__About this exercise__
All of the listing, from first line to last, should be output exactly; the pictures stay out.
Information provided START
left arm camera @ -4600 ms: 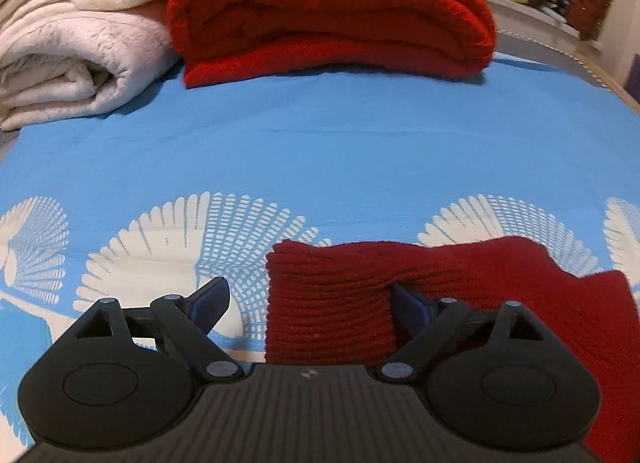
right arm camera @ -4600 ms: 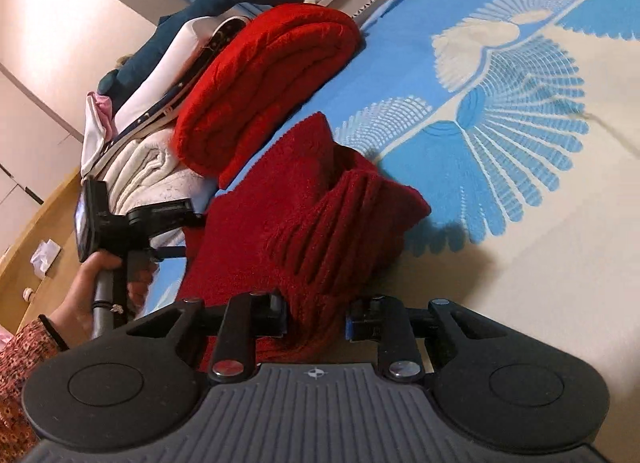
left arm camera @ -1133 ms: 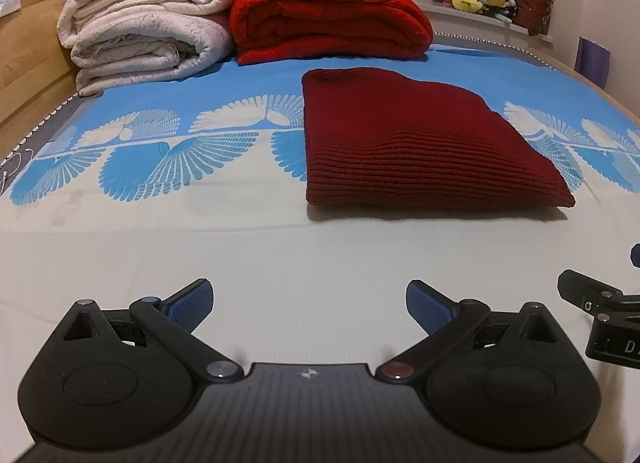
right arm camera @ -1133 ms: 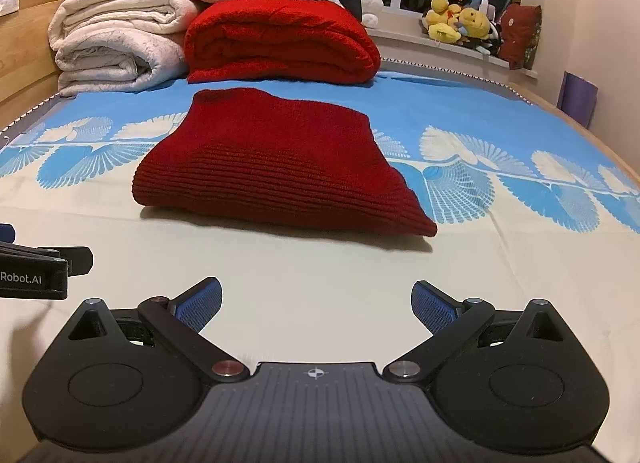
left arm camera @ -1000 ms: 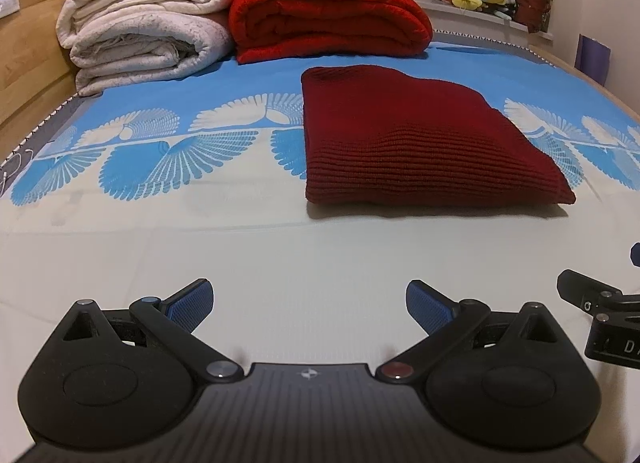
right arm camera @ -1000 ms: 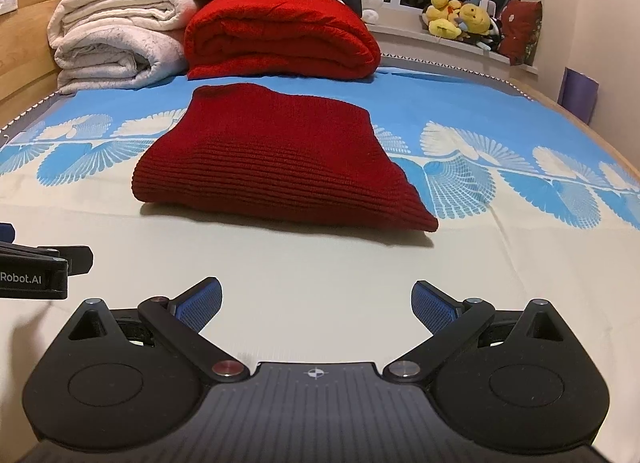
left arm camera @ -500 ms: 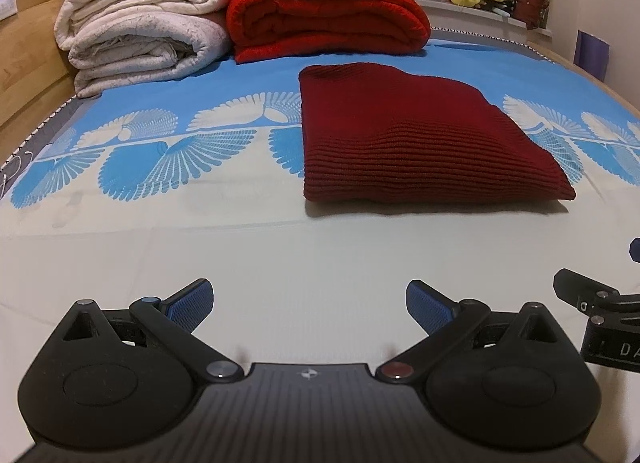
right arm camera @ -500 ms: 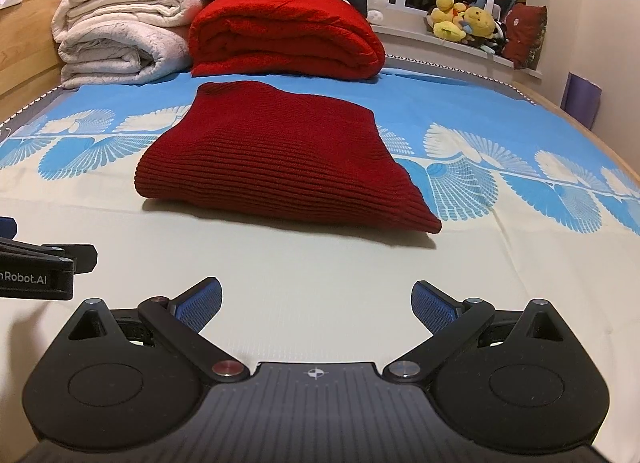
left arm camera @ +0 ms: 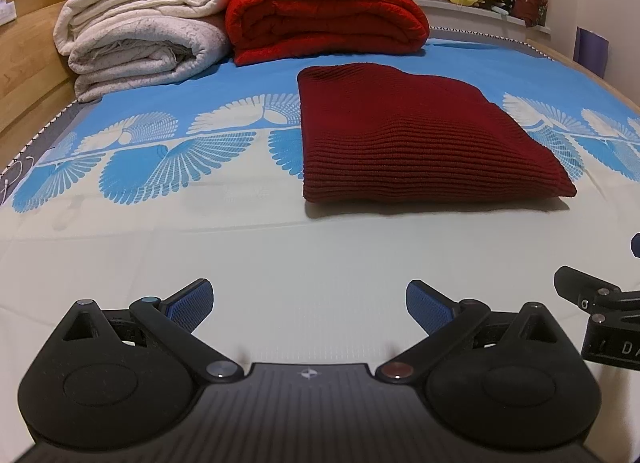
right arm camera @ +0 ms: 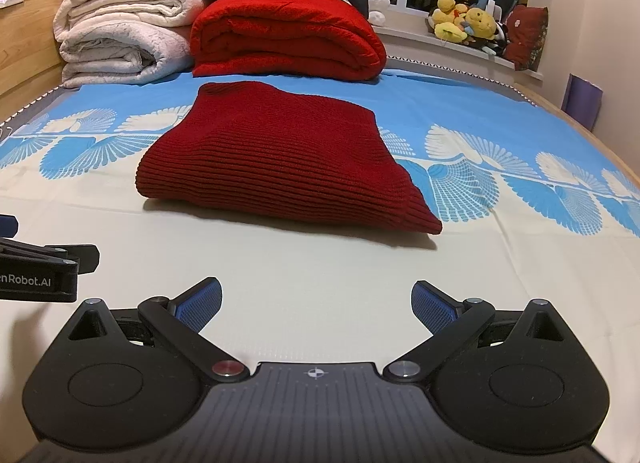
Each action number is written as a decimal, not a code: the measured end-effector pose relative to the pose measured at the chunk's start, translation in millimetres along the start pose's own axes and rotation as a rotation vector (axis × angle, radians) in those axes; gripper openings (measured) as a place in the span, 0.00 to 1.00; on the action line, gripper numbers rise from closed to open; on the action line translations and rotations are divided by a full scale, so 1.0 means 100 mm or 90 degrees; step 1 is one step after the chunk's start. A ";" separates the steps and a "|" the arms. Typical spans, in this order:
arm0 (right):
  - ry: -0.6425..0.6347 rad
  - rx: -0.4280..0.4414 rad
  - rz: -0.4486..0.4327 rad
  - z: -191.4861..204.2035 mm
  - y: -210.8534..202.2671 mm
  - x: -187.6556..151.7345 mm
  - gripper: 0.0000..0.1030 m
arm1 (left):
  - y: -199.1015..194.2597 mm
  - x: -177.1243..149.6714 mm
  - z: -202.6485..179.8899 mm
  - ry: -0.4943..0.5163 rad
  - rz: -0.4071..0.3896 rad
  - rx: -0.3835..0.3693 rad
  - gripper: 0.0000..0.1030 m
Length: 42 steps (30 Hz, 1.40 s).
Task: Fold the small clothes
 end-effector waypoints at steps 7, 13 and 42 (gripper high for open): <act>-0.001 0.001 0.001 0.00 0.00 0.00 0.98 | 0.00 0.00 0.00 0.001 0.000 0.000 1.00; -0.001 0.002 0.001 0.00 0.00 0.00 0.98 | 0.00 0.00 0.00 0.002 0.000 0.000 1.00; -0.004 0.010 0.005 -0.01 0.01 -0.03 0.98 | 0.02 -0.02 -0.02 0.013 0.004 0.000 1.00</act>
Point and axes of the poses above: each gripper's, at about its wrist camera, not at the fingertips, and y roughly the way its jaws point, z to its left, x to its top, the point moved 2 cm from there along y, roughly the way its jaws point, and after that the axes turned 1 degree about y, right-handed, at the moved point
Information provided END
__Your solution__
left arm camera @ -4600 ms: 
right arm camera @ -4600 ms: 
left arm camera @ -1133 ms: 
right arm camera @ -1133 ms: 
left arm camera @ -1000 ms: 
right arm camera @ -1000 ms: 
left arm camera @ -500 ms: 
right arm camera @ -500 ms: 
left arm camera @ +0 ms: 
right arm camera @ +0 ms: 
Each action number is written as a decimal, not a code: the measured end-effector pose relative to the pose measured at the chunk's start, translation in millimetres along the start pose's own axes and rotation as a rotation vector (axis × angle, radians) in those axes; gripper openings (measured) as a place in the span, 0.00 to 1.00; on the action line, gripper numbers rise from closed to open; on the action line translations and rotations are divided by a full scale, so 1.0 means 100 mm or 90 degrees; step 1 is one step after the chunk's start. A ";" separates the steps and a "|" the arms. Typical spans, in this order:
arm0 (right):
  - ry: -0.6425..0.6347 rad
  - rx: -0.4280..0.4414 rad
  - rz: -0.4486..0.4327 rad
  - z: -191.4861..204.2035 mm
  - y: -210.8534..202.2671 mm
  - x: -187.6556..151.7345 mm
  - gripper: 0.0000..0.1030 m
arm1 (left):
  - y: -199.1015..194.2597 mm
  - x: -177.1243..149.6714 mm
  - z: -202.6485..179.8899 mm
  - ry: -0.4943..0.5163 rad
  - rz: -0.4071..0.3896 rad
  - rx: -0.3835..0.3693 rad
  - gripper: 0.0000..0.1030 m
Length: 42 steps (30 Hz, 1.40 s).
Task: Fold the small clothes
 end-effector waypoints at steps 7, 13 and 42 (gripper high for open): <act>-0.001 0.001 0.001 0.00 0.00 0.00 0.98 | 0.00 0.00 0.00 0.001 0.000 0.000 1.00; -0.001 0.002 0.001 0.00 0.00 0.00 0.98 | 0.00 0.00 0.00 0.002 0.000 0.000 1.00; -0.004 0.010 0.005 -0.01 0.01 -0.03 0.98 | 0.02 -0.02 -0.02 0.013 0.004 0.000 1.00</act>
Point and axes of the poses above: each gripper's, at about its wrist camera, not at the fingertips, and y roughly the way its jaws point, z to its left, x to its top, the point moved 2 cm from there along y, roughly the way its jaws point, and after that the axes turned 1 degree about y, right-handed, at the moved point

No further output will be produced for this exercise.